Lipases (triacylglycerol hydrolases E.C. 3.1.1.3) are ubiquitous enzymes which play an important role in lipid metabolism, as they catalyze hydrolysis and synthesis of triglycerides and other water insoluble esters. Microbial lipases are widely used enzymes in biotransformation due to their high stability, activity, regio- and stereoselectivity (1,2). Although lipases belong to many different protein families without sequence similarity, they have the same architecture, the α/β-hydrolase fold (3) and a conserved active site signature, the GxSxG-motif (4). They all share the same catalytic machinery consisting of a catalytic triad (serine–histidine–aspartic or glutamic acid) and the oxyanion hole, formed by the backbone amides of two conserved residues.

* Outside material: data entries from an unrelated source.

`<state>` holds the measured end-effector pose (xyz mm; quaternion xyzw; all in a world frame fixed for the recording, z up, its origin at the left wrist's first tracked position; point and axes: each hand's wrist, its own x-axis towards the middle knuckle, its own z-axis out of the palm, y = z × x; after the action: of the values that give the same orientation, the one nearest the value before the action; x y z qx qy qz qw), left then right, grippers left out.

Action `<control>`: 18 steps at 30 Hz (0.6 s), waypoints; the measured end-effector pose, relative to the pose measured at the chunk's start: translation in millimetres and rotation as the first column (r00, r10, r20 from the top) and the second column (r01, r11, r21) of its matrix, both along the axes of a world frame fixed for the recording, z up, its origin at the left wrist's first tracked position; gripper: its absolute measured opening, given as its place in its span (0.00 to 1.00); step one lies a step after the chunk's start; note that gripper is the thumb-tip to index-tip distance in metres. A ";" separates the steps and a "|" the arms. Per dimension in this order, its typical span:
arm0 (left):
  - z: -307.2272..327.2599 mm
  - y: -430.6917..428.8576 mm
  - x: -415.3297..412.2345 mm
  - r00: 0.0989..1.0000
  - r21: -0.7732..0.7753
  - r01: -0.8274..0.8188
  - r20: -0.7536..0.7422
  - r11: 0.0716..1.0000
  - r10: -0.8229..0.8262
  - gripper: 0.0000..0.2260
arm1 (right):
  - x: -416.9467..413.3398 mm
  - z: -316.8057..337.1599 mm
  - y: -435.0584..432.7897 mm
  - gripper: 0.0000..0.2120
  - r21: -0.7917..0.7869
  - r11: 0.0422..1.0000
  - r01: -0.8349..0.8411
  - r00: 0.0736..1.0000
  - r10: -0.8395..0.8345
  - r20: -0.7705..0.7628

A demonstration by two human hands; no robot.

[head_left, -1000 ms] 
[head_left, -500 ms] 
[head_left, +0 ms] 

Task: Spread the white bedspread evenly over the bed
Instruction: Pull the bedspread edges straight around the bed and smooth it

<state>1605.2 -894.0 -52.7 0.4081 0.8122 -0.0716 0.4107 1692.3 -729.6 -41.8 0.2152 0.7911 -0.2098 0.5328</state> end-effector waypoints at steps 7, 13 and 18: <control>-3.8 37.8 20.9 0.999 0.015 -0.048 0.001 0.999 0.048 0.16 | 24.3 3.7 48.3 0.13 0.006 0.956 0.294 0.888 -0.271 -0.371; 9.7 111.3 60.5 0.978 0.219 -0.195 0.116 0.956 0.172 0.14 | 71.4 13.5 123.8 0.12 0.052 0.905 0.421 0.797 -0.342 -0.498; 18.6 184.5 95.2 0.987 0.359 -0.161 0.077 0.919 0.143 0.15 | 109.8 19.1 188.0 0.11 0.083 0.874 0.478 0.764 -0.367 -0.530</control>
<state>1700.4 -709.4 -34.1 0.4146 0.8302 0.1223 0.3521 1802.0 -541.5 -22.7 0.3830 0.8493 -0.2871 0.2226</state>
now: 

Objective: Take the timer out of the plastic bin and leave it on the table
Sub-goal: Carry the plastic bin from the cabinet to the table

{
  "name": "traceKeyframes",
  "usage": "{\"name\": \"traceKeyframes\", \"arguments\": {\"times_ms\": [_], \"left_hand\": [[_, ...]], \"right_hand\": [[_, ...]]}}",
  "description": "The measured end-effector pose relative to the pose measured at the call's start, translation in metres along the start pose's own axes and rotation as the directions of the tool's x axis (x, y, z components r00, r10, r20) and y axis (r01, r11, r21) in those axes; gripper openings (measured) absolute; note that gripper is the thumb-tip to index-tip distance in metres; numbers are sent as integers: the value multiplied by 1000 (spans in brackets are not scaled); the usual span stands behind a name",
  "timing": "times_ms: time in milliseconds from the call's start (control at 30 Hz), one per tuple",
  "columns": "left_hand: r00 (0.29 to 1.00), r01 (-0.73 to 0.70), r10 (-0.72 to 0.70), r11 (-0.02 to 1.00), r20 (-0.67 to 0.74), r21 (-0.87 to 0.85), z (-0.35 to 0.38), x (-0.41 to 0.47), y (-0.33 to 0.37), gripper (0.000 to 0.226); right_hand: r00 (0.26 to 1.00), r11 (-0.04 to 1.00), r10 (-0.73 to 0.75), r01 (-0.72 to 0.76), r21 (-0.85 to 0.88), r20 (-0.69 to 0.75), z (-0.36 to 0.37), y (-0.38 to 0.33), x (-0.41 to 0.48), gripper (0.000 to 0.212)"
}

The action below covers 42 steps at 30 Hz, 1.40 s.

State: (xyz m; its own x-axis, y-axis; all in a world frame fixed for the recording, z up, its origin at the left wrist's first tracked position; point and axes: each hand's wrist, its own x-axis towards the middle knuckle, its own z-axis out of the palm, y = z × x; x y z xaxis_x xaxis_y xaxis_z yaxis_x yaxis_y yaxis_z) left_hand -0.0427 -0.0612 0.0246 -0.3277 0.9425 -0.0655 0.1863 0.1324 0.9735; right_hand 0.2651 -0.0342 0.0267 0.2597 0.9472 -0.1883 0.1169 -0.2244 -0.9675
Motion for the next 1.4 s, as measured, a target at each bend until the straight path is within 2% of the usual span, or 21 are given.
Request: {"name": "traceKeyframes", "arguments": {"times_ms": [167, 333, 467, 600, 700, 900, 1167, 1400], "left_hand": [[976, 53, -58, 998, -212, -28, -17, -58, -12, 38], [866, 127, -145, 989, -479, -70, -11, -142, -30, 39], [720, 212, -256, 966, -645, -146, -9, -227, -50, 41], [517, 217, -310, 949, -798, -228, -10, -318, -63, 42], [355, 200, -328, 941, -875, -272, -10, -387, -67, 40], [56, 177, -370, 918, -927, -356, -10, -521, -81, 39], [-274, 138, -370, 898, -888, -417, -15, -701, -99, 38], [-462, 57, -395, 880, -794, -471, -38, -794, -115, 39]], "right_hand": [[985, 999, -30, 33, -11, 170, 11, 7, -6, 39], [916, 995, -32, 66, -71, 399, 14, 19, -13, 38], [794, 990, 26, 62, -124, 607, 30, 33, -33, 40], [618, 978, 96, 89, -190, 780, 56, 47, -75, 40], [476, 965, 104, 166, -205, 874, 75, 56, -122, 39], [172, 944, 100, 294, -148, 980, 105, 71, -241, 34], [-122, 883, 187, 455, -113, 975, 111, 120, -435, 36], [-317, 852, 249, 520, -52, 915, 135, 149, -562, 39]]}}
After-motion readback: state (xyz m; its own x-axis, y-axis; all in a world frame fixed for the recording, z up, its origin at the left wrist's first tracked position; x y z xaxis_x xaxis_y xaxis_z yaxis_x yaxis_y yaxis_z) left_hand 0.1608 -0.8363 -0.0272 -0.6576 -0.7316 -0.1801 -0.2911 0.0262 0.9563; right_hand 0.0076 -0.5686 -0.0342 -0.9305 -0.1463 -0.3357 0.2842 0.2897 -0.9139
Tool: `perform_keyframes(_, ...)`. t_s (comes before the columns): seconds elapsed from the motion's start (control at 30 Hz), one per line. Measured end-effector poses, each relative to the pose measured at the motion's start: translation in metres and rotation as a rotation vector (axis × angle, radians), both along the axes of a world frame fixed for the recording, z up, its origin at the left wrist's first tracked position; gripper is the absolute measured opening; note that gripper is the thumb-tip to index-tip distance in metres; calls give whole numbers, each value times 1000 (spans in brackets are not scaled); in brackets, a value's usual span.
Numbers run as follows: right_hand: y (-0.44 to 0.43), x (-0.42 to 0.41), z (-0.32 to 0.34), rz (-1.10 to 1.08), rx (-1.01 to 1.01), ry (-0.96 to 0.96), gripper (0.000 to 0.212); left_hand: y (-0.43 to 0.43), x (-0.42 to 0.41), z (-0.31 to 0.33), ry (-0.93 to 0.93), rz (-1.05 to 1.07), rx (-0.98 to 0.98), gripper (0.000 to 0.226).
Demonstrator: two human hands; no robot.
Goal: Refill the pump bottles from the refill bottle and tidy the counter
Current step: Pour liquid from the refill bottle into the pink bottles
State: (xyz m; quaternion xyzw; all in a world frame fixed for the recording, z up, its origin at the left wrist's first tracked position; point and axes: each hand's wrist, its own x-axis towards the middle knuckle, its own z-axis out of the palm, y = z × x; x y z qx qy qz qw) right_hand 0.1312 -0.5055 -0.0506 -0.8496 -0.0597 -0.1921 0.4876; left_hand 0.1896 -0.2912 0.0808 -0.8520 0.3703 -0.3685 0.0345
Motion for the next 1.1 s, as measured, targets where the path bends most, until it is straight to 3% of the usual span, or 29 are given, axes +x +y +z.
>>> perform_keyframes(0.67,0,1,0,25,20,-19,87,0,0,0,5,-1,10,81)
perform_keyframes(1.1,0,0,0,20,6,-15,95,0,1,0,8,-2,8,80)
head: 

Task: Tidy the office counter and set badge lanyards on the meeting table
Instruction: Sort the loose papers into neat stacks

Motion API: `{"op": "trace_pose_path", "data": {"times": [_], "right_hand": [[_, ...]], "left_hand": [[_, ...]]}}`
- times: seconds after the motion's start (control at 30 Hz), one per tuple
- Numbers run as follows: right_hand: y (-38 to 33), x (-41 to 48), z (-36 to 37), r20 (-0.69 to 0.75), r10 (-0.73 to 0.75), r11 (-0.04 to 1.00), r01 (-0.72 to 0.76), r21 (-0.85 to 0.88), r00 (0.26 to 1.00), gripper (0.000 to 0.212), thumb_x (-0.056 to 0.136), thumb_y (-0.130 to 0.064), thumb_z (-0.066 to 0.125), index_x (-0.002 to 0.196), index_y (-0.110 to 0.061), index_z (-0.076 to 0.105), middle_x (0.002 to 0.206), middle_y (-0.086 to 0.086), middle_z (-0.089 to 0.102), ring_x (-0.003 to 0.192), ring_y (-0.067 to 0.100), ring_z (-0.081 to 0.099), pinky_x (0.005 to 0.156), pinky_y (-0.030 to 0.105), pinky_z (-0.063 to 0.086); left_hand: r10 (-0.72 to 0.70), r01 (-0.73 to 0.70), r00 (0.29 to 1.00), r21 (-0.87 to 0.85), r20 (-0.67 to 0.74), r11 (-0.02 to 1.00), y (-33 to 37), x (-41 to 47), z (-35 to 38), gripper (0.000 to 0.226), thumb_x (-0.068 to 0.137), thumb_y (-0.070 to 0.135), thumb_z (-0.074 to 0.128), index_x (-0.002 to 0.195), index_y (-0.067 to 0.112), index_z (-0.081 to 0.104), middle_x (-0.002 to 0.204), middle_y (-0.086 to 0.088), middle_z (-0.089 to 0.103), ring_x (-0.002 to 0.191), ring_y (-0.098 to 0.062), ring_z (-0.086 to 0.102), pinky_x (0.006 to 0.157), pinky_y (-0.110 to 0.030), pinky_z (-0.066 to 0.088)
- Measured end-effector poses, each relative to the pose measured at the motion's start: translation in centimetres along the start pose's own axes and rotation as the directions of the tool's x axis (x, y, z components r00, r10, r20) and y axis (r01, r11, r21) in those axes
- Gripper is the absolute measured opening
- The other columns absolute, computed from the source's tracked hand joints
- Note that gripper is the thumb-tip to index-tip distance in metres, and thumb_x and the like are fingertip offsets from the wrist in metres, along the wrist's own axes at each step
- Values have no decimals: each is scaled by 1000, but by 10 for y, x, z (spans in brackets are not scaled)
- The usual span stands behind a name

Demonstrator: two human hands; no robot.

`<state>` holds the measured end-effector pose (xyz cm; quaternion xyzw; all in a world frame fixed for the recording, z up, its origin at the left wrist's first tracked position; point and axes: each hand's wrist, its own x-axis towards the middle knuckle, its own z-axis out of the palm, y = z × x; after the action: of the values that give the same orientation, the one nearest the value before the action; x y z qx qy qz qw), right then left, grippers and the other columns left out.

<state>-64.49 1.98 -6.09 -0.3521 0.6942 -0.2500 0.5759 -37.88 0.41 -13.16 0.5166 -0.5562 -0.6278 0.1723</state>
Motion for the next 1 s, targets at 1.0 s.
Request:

Experimental structure determination of free enzymes and complexes with substrate-analogous inhibitors (57) revealed insights into the structural determinants of enzymatic function, substrate specificity and selectivity (8,9). Other enzymes with the same fold and catalytic machinery are esterases (E.C. 3.1.1) like acetylcholinesterases (E.C. 3.1.1.7), cutinases (E.C. 3.1.1.74), carboxylesterases (E.C. 3.1.1.1), arylesterases (E.C. 3.1.1.2), phospholipases A1 (E.C. 3.1.1.32), cholinesterases (E.C. 3.1.1.8), and juvenile-hormone esterases (E.C. 3.1.1.59), but also thioesterases (E.C. 3.1.2.14) and non-heme peroxidases (E.C. 1.11.1.10). The lipase family also includes proteins which are homologous to lipases or esterases, but have no enzymatic function like gliotactin, glutactin, neurotactin, neuroligin and thyroglobulin.

The Lipase Engineering Database (LED) has been designed to serve as a navigation tool for systematic analysis of the relationship of sequence, structure, and function of this rapidly growing, highly diverse protein class, and for the design of variants with optimized properties. The LED integrates information on sequence and structure. Proteins are assigned to homologous families and superfamilies based on sequence similarity. To study sequence variation inside and between families, sequence alignments are provided for each family. Functionally relevant residues which are involved in substrate binding or catalysis are annotated. To compare the binding sites, experimentally determined structures are superposed and annotated. A preliminary version of the database (10), although based on manually created HTML files and restricted to a limited number of entries, was useful for a deeper understanding of this protein class (10,11). The new version is based on an extensible data model and a relational database which integrates sequence, structure, and annotation information available in the public databases GenBank (12) and PDB (13).

CONSTRUCTION

Based on the classification of a preliminary release of the LED (10) representative sequences of 37 homologous families were selected. They were used to perform BLAST searches (14) in the non-redundant sequence database at GenBank with a cutoff of E=10−10. An automated retrieval system extracted each resulting hit, parsed information on sequence, source organism, protein features, and descriptions, and loaded it into a relational database. From this information, a pre-classification into protein families was achieved. In a second round, protein entries were evaluated by multisequence alignments. All sequences with an overall sequence identity of more than 95% were assigned to a single protein entry. For each protein entry the longest sequence was selected as a reference sequence for multisequence alignments. For GenBank entries referring to a PDB entry, monomers were extracted from the ExPDB database (15), superposed (11), and secondary structure information was created by DSSP (16).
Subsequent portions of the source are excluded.